/ 22 August 2005

Boland ‘to be ranked with the geniuses’

Belgian jazz pianist and composer Francy Boland died on Friday in Geneva, aged 75, a statement from the Jazz Labo society of Fribourg said.

Born in Namur on November 6 1929, Boland began learning piano at the age of eight and studied at the Music Conservatory in Liege.
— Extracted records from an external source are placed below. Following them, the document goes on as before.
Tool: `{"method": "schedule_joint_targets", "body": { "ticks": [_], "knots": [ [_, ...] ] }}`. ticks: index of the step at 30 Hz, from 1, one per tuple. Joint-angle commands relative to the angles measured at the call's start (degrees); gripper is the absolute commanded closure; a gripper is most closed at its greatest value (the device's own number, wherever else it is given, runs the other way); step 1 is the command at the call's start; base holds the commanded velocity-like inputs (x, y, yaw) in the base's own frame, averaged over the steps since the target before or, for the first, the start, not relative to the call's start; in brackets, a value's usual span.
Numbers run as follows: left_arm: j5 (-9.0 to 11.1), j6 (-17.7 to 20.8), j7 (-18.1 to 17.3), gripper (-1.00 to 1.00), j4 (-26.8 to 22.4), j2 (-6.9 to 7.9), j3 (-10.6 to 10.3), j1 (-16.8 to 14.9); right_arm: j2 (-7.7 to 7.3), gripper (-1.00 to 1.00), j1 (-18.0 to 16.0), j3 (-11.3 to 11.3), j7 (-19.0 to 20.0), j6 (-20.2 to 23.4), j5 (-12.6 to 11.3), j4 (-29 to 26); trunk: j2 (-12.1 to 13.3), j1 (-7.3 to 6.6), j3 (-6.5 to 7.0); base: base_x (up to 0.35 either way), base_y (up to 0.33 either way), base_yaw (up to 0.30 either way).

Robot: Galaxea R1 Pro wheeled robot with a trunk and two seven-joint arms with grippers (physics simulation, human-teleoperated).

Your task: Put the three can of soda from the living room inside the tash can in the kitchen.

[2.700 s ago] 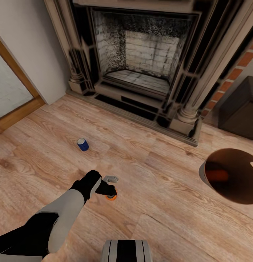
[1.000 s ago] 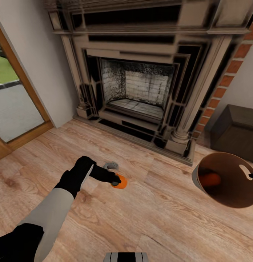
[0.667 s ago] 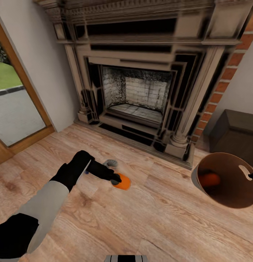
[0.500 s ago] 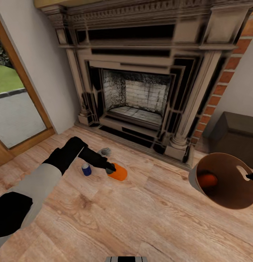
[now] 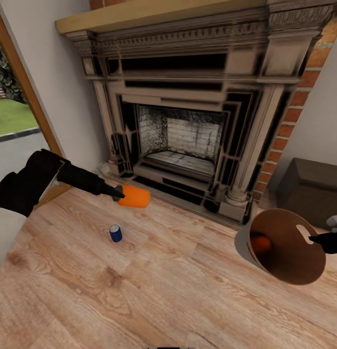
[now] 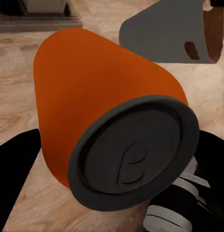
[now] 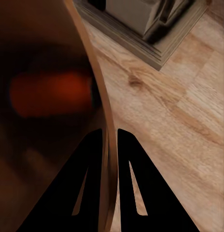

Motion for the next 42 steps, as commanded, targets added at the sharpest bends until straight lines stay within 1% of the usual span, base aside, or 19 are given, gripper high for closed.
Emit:
{"method": "schedule_joint_targets", "body": {
  "ticks": [1, 2, 4, 6, 7, 8, 10, 13, 14, 16, 18, 20, 21, 22, 23, 26, 31, 36, 42],
  "knots": [
    [0.5, 0.0, 0.0, 1.0, -0.7, 0.22, 0.0, 0.0, 0.05, 1.0, 0.0, 0.1, 0.3, 0.6, -0.9, 0.0, 0.0, -0.02, 0.23, 0.0, 0.0, 0.0],
    [1.4, 0.0, 0.0, 1.0, -2.2, 0.51, -0.1, 0.1, 0.14, 1.0, 0.0, 0.3, 0.3, 0.6, -0.9, 0.0, 0.0, -0.05, 0.45, 0.0, 0.0, 0.0],
    [2.0, 0.0, 0.0, 1.0, -4.1, 0.7, -0.1, 0.1, 0.2, 1.0, 0.0, 1.1, 0.4, 0.6, -0.9, 0.0, 0.1, -0.1, 0.89, 0.0, 0.0, 0.0],
    [3.3, 0.0, 0.0, 1.0, -7.7, 0.82, -0.1, 0.1, 0.26, 1.0, 0.0, 2.8, 0.3, 0.6, -0.8, 0.0, 0.1, -0.15, 1.34, 0.0, 0.0, 0.0],
    [4.6, 0.0, 0.0, 1.0, -10.1, 0.87, -0.1, 0.1, 0.47, 1.0, 0.0, 3.9, 0.2, 0.6, -0.8, 0.1, 0.1, -0.17, 1.56, 0.0, 0.0, 0.0],
    [5.4, 0.0, 0.0, 1.0, -11.2, 0.85, -0.1, 0.2, 0.65, 1.0, 0.0, 4.3, 0.2, 0.6, -0.8, 0.1, 0.1, -0.2, 1.78, 0.0, 0.0, 0.0],
    [7.3, 0.0, 0.0, 1.0, -14.4, 0.72, -0.1, 0.4, 1.87, 1.0, -0.1, 5.4, -0.1, 0.6, -0.7, 0.2, 0.1, -0.25, 2.22, 0.0, 0.0, 0.0],
    [8.0, 0.0, 0.0, 1.0, -15.8, 0.55, -0.1, 0.5, 3.02, 1.0, -0.1, 6.3, -0.2, 0.6, -0.7, 0.3, 0.2, -0.33, 2.89, 0.0, 0.0, 0.0],
    [8.3, 0.0, 0.0, 1.0, -16.3, 0.46, -0.1, 0.6, 3.48, 1.0, -0.1, 7.3, -0.2, 0.6, -0.7, 0.4, 0.2, -0.35, 3.11, 0.0, 0.0, 0.0],
    [8.4, 0.0, 0.0, 1.0, -16.5, 0.32, 0.0, 0.7, 4.03, 1.0, -0.2, 8.4, -0.3, 0.6, -0.8, 0.5, 0.2, -0.41, 3.55, 0.0, 0.0, 0.0],
    [8.5, 0.0, 0.0, 1.0, -16.7, 0.22, 0.0, 1.3, 5.17, 1.0, -0.4, 9.6, -0.3, 0.6, -0.8, 0.7, 0.2, -0.46, 4.0, 0.0, 0.0, 0.0],
    [8.6, 0.0, 0.0, 1.0, -16.8, 0.2, 0.0, 1.9, 6.0, 1.0, -0.5, 10.1, -0.3, 0.6, -0.8, 1.0, 0.3, -0.51, 4.44, 0.0, 0.0, 0.0],
    [8.6, 0.0, 0.0, 1.0, -17.2, 0.16, 0.0, 2.7, 7.32, 1.0, -0.6, 10.7, -0.4, 0.6, -0.8, 1.7, 0.3, -0.54, 4.66, 0.0, 0.0, 0.0],
    [8.6, 0.0, 0.0, 1.0, -17.5, 0.14, 0.0, 3.0, 7.74, 1.0, -0.6, 10.9, -0.4, 0.6, -0.8, 2.0, 0.3, -0.56, 4.88, 0.0, 0.0, 0.0],
    [8.6, 0.0, 0.0, 1.0, -18.3, 0.03, 0.0, 3.4, 8.63, 1.0, -0.7, 11.2, -0.4, 0.6, -0.8, 2.5, 0.3, -0.59, 5.1, 0.0, 0.0, 0.0],
    [8.6, 0.0, 0.0, 1.0, -19.9, -0.85, 0.0, 5.1, 10.64, 1.0, -1.1, 12.1, -0.5, 0.6, -0.7, 3.1, 0.4, -0.66, 5.77, 0.0, 0.0, 0.0],
    [8.1, 0.0, 0.0, 1.0, -20.8, -2.76, 0.0, 7.2, 12.87, 1.0, -2.2, 13.0, -0.7, 0.6, -0.2, 3.4, 0.4, -0.79, 6.88, 0.0, 0.0, 0.0],
    [7.6, 0.0, 0.0, 1.0, -20.9, -3.53, 0.0, 9.4, 13.63, 1.0, -2.4, 12.8, -0.4, 0.6, 3.2, 3.5, 0.5, -0.92, 7.98, 0.0, 0.0, 0.0],
    [7.6, 0.0, 0.0, 1.0, -22.3, -3.62, 0.1, 9.7, 13.74, 1.0, -2.4, 13.3, -0.5, 0.6, 4.2, 4.9, 0.6, -1.08, 9.31, 0.0, 0.0, 0.0]
  ]
}}
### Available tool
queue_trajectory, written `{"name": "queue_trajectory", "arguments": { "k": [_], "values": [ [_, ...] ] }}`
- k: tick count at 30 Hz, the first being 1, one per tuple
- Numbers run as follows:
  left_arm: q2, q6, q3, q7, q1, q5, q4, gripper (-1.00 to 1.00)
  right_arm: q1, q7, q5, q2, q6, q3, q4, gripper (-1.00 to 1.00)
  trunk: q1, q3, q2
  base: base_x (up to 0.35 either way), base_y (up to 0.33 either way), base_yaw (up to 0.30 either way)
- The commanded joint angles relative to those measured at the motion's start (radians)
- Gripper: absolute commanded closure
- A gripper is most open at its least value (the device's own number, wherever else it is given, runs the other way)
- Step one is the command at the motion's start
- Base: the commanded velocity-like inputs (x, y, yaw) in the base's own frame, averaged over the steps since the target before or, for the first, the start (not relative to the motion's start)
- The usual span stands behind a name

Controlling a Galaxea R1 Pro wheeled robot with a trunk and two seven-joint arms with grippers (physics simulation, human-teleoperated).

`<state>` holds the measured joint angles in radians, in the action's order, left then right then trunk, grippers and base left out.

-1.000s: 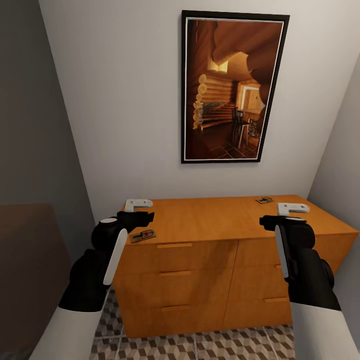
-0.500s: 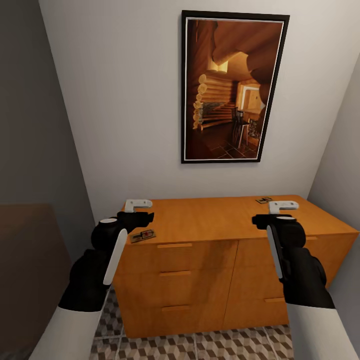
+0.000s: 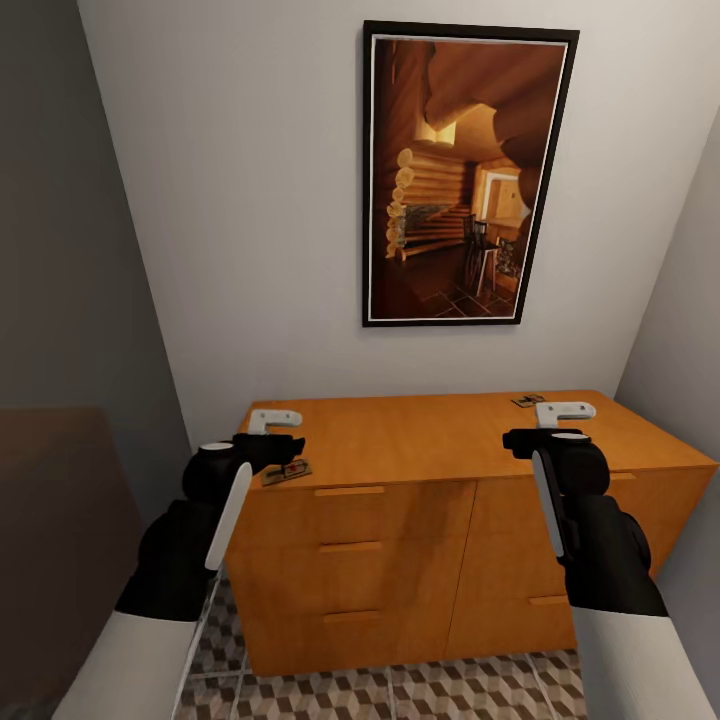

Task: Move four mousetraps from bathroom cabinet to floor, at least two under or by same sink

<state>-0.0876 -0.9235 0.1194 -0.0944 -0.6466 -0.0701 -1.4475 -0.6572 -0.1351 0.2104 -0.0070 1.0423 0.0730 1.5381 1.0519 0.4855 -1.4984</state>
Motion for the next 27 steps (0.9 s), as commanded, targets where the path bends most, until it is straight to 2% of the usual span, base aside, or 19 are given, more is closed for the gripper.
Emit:
{"name": "queue_trajectory", "arguments": {
  "k": [1,8,27],
  "values": [
    [0.000,-0.004,0.001,-0.016,-0.001,-0.008,-0.001,-1.00,-0.001,-0.002,0.000,0.000,0.005,-0.001,0.001,-1.00,0.000,0.001,-0.001,0.000,0.000,0.000],
    [-0.004,-0.003,-0.001,-0.055,-0.001,-0.017,0.013,-1.00,-0.001,-0.003,0.006,0.001,-0.002,-0.001,0.001,-1.00,0.000,0.001,-0.001,0.000,0.000,0.000],
    [-0.006,-0.029,-0.004,-0.060,-0.001,-0.011,0.004,-1.00,-0.001,-0.003,0.007,0.001,0.005,-0.004,0.005,-1.00,0.000,0.001,-0.001,0.000,0.000,0.000]
  ]
}}
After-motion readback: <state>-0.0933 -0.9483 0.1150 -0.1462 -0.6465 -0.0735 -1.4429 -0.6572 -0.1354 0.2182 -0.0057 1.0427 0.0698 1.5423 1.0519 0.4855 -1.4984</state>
He began his jazz career in 1949 and joined Chet Baker’s quintet in 1955.

Moving to the United States, Boland wrote arrangements for Count Basie and Benny Goodman and formed an octet with drummer Kenny Clarke.

Back in Europe, he teamed up with Clarke again in 1962 to form the Kenny Clarke-Francy Boland big band, which lasted for 11 years and included top European musicians such as Ronnie Scott and Tony Coe, plus a number of Americans living in Europe, such as Art Farmer and Herb Geller.

Some of Boland’s compositions became jazz standard, notably Sax No End.

In 1984, he was commissioned to set poems written by the late pope John Paul II to music for a television programme.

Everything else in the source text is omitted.